**Your goal**. In how many lines of these records does the word "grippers" appear? Give the number by itself.
Working data Block Start
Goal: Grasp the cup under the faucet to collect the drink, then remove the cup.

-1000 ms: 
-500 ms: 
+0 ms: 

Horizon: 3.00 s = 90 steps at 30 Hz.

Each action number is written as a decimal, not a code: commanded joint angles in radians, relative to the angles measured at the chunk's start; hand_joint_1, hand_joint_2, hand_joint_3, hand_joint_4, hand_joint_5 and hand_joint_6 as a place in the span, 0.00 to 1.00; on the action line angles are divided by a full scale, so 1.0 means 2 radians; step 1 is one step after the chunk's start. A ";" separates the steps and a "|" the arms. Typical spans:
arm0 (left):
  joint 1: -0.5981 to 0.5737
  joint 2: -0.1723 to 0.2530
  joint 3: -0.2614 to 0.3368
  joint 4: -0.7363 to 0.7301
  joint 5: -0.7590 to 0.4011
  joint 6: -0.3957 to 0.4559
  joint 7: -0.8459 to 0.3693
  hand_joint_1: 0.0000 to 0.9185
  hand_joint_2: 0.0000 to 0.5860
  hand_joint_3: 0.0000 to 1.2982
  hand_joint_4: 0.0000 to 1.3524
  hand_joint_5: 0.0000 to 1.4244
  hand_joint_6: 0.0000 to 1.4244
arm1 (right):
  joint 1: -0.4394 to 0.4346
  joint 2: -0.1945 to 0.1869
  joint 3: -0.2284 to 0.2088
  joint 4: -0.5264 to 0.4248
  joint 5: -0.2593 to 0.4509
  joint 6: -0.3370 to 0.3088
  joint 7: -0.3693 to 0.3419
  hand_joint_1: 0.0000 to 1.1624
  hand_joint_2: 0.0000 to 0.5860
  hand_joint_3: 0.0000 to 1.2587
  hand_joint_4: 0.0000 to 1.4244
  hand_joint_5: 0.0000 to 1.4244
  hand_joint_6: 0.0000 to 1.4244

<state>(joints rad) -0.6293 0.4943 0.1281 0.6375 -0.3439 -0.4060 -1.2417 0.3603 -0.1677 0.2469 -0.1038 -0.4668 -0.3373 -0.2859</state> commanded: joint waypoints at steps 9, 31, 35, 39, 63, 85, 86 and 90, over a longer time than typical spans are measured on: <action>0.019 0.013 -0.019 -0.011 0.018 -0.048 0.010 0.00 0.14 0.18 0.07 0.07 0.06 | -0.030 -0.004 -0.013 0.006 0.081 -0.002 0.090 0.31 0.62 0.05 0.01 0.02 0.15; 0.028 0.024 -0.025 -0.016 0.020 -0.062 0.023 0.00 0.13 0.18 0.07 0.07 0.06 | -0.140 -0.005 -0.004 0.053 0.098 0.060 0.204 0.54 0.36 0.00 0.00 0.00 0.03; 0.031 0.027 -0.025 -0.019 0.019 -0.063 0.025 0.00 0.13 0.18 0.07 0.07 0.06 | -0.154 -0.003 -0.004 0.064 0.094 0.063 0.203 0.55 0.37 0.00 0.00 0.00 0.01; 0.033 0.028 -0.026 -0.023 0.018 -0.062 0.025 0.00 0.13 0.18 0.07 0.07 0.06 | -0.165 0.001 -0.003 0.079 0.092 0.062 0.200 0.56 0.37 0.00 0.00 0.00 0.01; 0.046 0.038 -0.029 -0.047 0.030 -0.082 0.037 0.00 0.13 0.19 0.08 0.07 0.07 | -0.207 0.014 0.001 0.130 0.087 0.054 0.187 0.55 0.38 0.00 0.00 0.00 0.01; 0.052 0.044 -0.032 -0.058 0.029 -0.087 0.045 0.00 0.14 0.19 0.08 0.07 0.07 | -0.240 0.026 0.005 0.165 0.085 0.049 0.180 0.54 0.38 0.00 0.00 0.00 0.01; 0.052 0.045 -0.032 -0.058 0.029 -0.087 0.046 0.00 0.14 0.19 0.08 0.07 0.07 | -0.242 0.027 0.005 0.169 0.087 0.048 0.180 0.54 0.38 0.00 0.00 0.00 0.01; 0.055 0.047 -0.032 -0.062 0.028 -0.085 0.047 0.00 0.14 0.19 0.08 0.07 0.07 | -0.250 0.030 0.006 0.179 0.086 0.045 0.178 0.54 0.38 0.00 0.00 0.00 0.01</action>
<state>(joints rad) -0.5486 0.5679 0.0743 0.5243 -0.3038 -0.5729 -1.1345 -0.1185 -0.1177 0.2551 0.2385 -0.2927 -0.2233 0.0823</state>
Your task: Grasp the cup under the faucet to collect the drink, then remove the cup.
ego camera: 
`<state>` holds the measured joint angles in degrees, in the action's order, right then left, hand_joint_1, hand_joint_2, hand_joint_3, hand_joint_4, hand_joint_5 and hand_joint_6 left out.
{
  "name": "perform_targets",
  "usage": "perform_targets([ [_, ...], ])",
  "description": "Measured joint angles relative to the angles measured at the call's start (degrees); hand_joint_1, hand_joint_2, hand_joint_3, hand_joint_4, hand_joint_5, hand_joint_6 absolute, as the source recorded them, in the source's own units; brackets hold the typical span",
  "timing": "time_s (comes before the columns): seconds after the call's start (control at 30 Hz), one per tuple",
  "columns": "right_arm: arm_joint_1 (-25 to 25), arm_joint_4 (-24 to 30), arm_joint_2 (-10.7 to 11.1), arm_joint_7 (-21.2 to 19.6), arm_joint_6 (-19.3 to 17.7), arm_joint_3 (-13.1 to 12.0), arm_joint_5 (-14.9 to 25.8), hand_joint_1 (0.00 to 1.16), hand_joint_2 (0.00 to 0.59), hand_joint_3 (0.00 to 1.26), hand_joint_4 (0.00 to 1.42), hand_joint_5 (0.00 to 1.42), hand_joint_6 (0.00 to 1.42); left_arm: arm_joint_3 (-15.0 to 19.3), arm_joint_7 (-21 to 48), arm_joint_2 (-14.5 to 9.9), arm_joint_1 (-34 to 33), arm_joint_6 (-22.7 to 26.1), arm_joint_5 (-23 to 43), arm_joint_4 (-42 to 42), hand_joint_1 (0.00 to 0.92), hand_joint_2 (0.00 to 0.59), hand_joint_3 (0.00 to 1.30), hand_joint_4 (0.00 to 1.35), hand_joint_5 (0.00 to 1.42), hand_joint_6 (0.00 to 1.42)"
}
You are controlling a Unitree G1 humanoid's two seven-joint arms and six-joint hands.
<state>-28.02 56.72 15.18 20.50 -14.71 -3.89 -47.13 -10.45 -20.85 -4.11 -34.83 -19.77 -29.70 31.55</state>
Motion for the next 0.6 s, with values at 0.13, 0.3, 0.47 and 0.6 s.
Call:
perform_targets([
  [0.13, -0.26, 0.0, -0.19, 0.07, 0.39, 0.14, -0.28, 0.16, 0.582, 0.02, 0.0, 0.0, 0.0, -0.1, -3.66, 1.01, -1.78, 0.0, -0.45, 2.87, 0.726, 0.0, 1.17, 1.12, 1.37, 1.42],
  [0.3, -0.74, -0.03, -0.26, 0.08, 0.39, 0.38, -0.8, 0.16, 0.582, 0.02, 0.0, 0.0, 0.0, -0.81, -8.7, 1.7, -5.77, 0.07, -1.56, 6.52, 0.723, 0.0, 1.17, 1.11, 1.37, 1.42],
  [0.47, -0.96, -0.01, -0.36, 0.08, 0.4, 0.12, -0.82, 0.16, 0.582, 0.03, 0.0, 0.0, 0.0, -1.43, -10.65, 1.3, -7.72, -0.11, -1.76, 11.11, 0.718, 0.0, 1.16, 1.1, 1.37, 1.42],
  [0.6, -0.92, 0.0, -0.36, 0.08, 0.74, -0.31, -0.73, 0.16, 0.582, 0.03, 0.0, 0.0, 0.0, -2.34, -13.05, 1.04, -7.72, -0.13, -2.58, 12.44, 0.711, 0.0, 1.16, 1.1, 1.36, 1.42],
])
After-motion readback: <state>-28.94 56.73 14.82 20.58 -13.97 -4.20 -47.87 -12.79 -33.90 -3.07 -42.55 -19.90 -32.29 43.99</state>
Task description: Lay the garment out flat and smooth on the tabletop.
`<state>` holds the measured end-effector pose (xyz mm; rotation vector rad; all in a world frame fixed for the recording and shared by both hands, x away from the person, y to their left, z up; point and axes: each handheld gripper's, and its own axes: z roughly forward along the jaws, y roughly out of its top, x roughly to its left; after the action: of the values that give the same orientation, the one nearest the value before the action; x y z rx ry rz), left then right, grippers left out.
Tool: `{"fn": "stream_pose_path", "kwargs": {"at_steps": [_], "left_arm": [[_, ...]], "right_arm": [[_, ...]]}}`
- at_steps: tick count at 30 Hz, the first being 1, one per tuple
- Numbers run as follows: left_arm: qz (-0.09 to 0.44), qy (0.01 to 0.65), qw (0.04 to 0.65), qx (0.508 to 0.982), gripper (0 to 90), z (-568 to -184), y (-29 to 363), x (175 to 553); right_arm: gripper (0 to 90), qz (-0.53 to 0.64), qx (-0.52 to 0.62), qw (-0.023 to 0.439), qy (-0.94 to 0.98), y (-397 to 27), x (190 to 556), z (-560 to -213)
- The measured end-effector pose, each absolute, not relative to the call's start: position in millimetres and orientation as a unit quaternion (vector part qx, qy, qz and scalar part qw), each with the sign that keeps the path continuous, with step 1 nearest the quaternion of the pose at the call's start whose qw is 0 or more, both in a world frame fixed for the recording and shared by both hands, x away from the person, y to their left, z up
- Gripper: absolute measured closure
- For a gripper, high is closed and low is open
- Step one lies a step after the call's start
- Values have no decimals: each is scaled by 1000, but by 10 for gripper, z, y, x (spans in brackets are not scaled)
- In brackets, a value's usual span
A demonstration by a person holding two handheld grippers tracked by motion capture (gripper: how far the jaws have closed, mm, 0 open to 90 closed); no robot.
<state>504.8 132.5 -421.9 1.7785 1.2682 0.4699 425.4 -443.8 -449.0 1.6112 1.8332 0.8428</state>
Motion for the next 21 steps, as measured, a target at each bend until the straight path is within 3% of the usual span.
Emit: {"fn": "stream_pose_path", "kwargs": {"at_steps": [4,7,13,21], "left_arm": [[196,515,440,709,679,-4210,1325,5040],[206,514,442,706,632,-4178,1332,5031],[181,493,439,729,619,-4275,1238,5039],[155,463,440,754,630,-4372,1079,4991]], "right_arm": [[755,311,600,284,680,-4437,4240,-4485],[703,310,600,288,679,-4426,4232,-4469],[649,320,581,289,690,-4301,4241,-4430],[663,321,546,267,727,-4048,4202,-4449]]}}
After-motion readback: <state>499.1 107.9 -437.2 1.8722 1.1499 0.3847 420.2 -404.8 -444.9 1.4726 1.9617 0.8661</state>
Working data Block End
**Output of the task**. 2